Should Government Support The Arts?
There are seven recognised requirements for a group of people to be considered a civilisation.
They are: the existence of cities, written language, religious structure, political structure, materialistic values, economic structure and art. If the government is there to keep us civilised, then it should be supporting art. Without government funding, the arts in Oman could easily languish.
My September art agenda started with a kind invitation from Bait Muzna gallery to join them for meet-the-artists coffee morning. It was a wonderful initiative which gathered around 30 Omani artists and photographers at Bait Muzna gallery in old Muscat.
We all sat around in a brightly lit majlis surrounded by paintings and sculptures and immersed ourselves in the atmosphere of art and culture. Our friendly talk started with the welcome speech made by the owner of the gallery, H H Sayyida Susan al Said, which was followed by the self introduction of the artists. The artists exchanged ideas, shared some thoughts on the current art scene in Oman, and talked about the problems that they have to deal with.
We had different opinions on various subjects, but all agreed on one major problem: There is a very limited assistance for the arts and the artists through subsidies from the Omani government. Most artists struggle to sell their work or get any exposure and either hold full-time jobs or rely on their families for financial support.
The situation in the other GCC countries is quite the opposite. Middle East has been going through an Arab art uprising in recent years, and the support for modern and contemporary art has increased dramatically across the Gulf region.
The UAE is planning to open Louvre Abu Dhabi and Guggenheim Museum in 2015 and 2017 respectively. The two museums will be located on Saadiyat Island which has become a cultural district of Abu Dhabi with the major annual event, Abu Dhabi Art, being held on the island in November. The other two region’s biggest art fairs, Art Dubai and Sharja Biennial are also held in the Emirates.
In 2011, the Iranian-born art collector Ramin Salsali opened the Salsali Private Museum in Dubai with the intention to develop a stronger international platform for regional artistic talent. Last May, in less than two years after the opening, he announced ambitious plans to launch the Dubai Museum of Contemporary Art in Abu Dhabi, which will be the first publicly-funded Emirati museum when it opens in 2014.

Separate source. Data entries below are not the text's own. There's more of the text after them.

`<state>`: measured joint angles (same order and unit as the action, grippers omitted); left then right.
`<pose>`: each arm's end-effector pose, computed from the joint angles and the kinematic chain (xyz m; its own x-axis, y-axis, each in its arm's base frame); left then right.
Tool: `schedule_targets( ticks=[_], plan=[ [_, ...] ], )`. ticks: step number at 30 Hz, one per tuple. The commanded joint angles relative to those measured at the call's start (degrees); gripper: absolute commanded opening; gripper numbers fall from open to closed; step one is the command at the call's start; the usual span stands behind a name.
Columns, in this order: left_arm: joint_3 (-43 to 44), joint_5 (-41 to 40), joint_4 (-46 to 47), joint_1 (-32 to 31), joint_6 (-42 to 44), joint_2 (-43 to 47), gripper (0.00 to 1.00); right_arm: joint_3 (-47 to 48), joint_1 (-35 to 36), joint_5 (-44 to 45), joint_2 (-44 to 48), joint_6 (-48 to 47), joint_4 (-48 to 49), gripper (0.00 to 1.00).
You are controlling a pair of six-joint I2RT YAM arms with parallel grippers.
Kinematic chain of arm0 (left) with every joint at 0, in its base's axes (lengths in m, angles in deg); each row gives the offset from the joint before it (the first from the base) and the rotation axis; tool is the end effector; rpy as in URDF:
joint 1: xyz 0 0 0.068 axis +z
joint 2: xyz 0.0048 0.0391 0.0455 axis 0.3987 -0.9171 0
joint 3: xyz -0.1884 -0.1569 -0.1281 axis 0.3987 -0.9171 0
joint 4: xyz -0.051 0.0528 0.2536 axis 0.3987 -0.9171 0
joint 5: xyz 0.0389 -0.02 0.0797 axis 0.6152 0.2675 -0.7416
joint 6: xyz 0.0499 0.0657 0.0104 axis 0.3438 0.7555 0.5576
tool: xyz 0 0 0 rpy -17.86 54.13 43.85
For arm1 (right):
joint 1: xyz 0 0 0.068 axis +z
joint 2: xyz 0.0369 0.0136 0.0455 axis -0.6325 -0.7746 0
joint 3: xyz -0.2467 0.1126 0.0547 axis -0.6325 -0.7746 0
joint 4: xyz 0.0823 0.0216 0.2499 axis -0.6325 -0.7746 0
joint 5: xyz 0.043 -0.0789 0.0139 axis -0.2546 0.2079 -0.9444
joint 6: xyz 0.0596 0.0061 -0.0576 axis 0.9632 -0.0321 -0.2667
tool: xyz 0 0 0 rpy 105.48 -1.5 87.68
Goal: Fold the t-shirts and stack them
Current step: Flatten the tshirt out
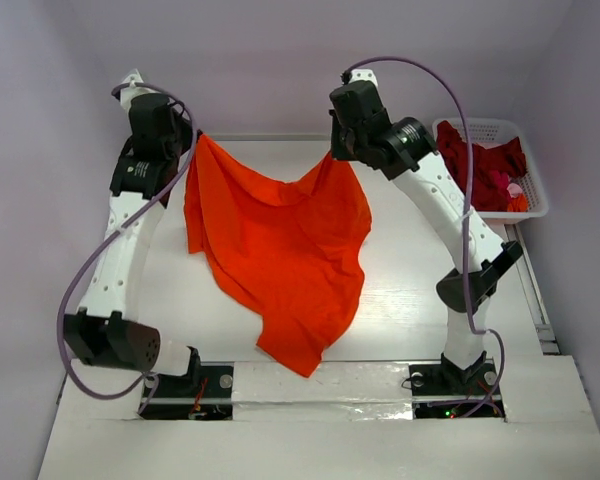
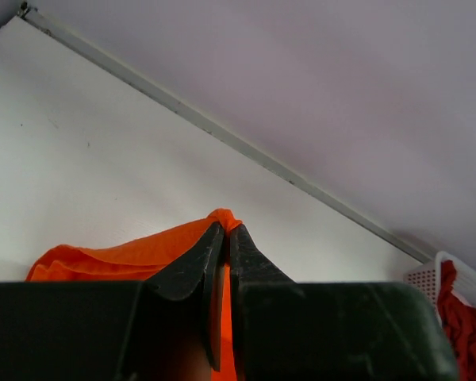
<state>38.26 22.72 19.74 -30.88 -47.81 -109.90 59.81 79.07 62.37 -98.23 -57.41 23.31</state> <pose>0.3542 -0.0318 0.4580 -0.1062 -0.5342 -0.8387 -0.1441 0.8428 -0.5186 0.3441 0.2446 0.4516 -0.5105 0.0225 -0.8596 -0.0996 0.9914 0.0851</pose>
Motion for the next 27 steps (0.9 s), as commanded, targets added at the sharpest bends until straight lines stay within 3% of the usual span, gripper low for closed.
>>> schedule_targets(
  ticks=[1,7,18,27],
  plan=[
    [3.7,1.4,0.7,0.3,1.2,8.5,0.0,1.9,0.4,2.1,6.2,-0.2,-0.2,0.0],
    [3.5,7.2,0.4,0.3,2.4,18.9,0.0,-2.9,0.4,1.7,18.8,0.6,3.8,0.0],
    [-3.5,17.4,3.0,0.3,3.0,40.4,0.0,-29.2,0.4,-9.1,49.7,0.6,19.6,0.0],
    [8.7,20.1,-3.3,0.3,1.8,51.8,0.0,-38.9,0.4,-20.0,67.5,2.3,25.9,0.0]
  ],
)
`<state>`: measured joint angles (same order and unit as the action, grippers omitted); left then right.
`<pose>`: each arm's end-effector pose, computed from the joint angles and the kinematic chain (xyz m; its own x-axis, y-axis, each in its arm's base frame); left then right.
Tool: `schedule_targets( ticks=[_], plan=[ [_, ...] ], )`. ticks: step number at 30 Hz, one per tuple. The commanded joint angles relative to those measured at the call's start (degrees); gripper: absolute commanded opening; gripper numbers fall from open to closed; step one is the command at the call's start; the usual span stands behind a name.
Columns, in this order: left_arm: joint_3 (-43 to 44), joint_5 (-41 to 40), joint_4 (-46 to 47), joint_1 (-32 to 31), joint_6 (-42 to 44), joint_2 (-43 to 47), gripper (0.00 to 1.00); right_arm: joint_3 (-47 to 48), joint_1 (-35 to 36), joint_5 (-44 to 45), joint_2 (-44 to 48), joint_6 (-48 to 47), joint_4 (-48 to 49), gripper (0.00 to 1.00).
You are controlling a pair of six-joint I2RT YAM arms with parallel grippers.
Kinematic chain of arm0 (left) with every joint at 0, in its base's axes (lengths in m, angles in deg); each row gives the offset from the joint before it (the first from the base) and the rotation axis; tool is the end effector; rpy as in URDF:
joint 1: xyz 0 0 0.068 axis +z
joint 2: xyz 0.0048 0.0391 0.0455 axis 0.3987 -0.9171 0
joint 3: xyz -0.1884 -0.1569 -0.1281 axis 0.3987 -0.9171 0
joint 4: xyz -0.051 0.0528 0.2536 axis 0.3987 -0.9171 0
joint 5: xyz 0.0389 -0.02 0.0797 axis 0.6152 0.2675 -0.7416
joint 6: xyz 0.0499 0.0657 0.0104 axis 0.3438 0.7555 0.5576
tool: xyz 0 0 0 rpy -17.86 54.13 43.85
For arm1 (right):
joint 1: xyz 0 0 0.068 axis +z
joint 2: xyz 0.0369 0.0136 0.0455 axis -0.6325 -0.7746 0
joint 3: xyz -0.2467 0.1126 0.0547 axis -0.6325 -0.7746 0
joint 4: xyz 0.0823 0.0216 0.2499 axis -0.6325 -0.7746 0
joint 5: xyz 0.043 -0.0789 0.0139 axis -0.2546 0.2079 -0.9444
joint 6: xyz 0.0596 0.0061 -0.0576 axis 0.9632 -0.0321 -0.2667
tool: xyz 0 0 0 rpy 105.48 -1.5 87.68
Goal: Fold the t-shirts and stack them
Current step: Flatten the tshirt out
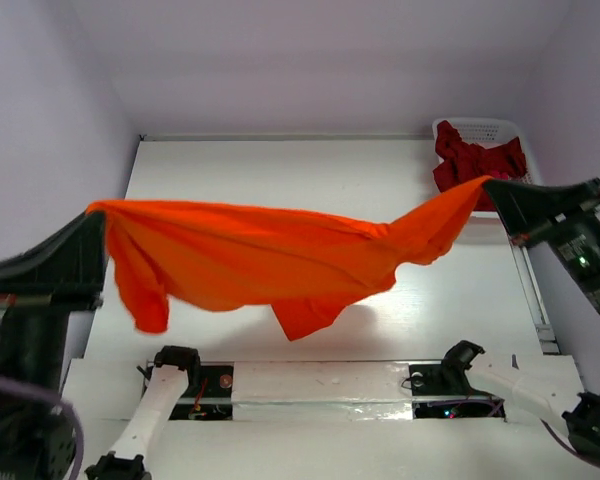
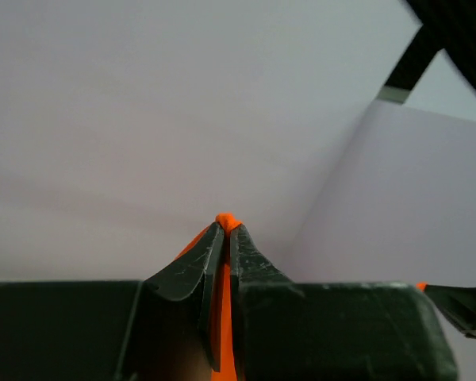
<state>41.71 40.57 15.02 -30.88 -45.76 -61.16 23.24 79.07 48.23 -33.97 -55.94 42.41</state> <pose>-0.0308 -0.0046 0.5949 0.4013 -0.5762 -0.7120 0.5054 0.7876 -0.3525 0.0640 0.0329 0.5730 -0.0379 0.4880 -0.8720 -0.4909 0.7510 0.4416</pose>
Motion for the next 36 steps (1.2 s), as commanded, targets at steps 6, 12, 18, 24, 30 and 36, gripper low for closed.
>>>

UAE’s neighbour, Qatar, has been going through the art and culture evolution where the museum experience has been built up in less than three years. Qatar is buying art at a level never seen before. In 2011, the country was revealed as the world’s biggest spender on contemporary art by The Art Newspaper.
More than US$70mn for Rothko’s White Center in 2007, more than US$20mn later that year for Damien Hirst’s Pill Cabinet, then a record for a living artist, and $250mn for Cézanne’s Card Players in 2011, the highest known price ever paid for a painting.
Qatar has funded exhibitions outside its borders as well, such as Takashi Murakami’s exhibition in Versailles in 2010 and Damien Hirst’s 2012 retrospective at the Tate Modern, expanding its presence on the global art stage. At the same time, the country has improved commercial and public art infrastructure internally giving it a cultural push and taking it to the international standards.
In 2006, art market history was made when Christie’s held its first auction of International Modern and Contemporary Art in the Middle East. Since then, Christie’s has gone on to sell over US$235mn worth of art in Dubai and firmly established itself as the leading auction house in the region.
In addition to the regular auctions, Christie’s is keen to encourage and support educational opportunities and holds exhibitions, educational seminars and charity auctions throughout the region. Recently these events have been held in Qatar, Abu Dhabi, Saudi Arabia, Lebanon, Kuwait and Bahrain.
In my perspective, artists and art organisations deserve to receive full support from the government. Most civilised countries support the arts through government subsidies so that there can be a rich and diverse reflection of a nation in the culture. In challenging economic times such as these, the need for financial support to art programs becomes even more necessary.
As citizens struggle to cover their own bills, arts become a luxury. By providing government support, the nation will benefit from free art programs to the citizens and from maintaining a cultural identify by keeping artists at work.